[Action item]
Taking each line of the material in turn, count those with the string "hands" and answer with the count alone.

[Records provided]
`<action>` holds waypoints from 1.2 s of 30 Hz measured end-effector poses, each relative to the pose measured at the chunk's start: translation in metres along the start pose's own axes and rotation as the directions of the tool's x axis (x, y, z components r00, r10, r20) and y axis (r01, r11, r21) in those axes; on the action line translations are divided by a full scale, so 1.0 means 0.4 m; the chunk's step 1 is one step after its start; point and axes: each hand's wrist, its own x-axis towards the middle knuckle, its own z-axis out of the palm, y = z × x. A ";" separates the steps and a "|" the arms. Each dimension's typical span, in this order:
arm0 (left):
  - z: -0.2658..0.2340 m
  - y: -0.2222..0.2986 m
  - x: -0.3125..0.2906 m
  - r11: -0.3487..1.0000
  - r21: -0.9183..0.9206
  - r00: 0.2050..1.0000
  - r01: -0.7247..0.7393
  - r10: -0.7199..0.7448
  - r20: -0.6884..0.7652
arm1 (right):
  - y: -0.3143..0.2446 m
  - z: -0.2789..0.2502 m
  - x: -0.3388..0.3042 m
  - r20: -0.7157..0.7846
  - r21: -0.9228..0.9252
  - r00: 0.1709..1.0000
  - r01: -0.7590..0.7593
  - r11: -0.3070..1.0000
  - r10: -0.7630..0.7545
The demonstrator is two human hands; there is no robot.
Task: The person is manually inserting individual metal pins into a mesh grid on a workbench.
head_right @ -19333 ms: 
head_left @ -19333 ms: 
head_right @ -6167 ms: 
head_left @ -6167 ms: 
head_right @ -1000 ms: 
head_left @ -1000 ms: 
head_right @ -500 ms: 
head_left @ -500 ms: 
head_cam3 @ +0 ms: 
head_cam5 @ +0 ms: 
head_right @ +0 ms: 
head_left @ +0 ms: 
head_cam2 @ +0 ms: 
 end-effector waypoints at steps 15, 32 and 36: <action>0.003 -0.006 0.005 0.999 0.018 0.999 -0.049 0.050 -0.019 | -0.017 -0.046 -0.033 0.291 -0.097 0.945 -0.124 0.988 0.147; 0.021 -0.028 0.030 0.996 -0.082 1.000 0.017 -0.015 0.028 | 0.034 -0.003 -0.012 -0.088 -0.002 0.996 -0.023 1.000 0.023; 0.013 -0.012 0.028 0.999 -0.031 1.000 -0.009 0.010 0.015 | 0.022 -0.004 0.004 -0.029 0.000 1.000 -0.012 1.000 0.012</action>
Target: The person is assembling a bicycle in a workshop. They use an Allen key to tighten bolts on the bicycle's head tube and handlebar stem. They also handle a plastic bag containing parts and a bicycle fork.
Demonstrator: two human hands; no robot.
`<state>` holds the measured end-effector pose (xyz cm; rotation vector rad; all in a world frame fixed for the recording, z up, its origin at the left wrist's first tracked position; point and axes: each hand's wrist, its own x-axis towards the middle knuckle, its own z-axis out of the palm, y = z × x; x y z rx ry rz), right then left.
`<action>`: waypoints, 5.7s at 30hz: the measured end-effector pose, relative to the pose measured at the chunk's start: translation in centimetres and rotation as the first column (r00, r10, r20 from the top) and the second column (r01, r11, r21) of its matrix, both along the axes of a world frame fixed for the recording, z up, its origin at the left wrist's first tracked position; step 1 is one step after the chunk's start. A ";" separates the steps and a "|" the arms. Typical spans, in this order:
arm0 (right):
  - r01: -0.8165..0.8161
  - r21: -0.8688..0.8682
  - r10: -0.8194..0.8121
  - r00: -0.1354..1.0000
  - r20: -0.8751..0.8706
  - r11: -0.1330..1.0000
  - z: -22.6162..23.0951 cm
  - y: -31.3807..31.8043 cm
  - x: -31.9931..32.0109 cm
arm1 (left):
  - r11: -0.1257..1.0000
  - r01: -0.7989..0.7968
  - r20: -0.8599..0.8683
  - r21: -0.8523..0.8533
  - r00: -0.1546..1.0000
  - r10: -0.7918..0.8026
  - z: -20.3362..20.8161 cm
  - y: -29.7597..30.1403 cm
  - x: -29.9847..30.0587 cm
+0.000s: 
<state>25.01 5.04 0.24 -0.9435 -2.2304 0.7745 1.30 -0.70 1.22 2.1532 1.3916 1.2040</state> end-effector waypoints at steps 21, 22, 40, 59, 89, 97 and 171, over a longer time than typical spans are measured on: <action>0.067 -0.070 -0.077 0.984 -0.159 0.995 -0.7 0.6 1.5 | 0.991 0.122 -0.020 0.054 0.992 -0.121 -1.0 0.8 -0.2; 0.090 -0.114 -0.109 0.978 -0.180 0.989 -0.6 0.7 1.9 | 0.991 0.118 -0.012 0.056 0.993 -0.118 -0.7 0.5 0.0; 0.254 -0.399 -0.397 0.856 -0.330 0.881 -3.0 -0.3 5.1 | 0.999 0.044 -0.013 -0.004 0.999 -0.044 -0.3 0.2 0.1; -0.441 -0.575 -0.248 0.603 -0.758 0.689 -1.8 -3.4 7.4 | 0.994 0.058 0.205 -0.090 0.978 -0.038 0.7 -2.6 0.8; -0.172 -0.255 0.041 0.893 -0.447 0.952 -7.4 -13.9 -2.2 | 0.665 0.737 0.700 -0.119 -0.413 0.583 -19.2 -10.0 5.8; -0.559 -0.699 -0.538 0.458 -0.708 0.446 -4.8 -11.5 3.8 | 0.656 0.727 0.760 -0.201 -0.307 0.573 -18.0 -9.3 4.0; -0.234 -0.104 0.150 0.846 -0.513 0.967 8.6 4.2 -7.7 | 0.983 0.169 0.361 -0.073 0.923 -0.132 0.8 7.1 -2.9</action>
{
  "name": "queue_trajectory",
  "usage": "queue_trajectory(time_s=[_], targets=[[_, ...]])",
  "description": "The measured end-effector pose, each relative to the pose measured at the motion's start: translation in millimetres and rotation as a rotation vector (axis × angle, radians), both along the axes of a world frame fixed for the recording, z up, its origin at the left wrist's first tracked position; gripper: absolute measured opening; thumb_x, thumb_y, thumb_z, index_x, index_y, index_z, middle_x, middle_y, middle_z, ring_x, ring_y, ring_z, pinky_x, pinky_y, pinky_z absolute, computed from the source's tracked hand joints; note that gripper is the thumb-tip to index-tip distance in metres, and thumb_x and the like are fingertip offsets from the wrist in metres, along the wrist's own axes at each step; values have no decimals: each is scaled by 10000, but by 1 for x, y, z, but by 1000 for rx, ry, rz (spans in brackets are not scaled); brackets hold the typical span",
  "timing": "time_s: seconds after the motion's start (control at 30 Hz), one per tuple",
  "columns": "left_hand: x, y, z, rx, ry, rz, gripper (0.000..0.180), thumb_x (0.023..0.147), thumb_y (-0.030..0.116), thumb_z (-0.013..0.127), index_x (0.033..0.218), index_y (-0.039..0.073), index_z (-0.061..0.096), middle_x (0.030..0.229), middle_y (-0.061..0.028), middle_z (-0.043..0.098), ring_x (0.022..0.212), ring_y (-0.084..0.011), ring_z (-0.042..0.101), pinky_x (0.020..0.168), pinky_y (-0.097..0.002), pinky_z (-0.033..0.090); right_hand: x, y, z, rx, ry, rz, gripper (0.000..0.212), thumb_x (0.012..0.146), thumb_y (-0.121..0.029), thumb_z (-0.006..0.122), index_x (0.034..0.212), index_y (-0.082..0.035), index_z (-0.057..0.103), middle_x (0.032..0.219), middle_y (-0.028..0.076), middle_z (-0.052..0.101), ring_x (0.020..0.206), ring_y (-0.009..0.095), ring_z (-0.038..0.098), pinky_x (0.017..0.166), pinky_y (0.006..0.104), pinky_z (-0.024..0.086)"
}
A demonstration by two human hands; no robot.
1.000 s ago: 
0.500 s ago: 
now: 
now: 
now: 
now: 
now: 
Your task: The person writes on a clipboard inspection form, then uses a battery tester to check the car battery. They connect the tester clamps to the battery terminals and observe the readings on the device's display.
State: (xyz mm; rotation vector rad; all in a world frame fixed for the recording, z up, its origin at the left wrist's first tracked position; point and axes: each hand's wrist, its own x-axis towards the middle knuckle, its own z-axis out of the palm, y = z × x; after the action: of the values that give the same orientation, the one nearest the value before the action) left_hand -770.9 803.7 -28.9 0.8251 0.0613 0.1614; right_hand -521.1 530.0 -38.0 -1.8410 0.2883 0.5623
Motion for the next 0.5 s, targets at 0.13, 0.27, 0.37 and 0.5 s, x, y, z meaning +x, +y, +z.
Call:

[Result for this task]
3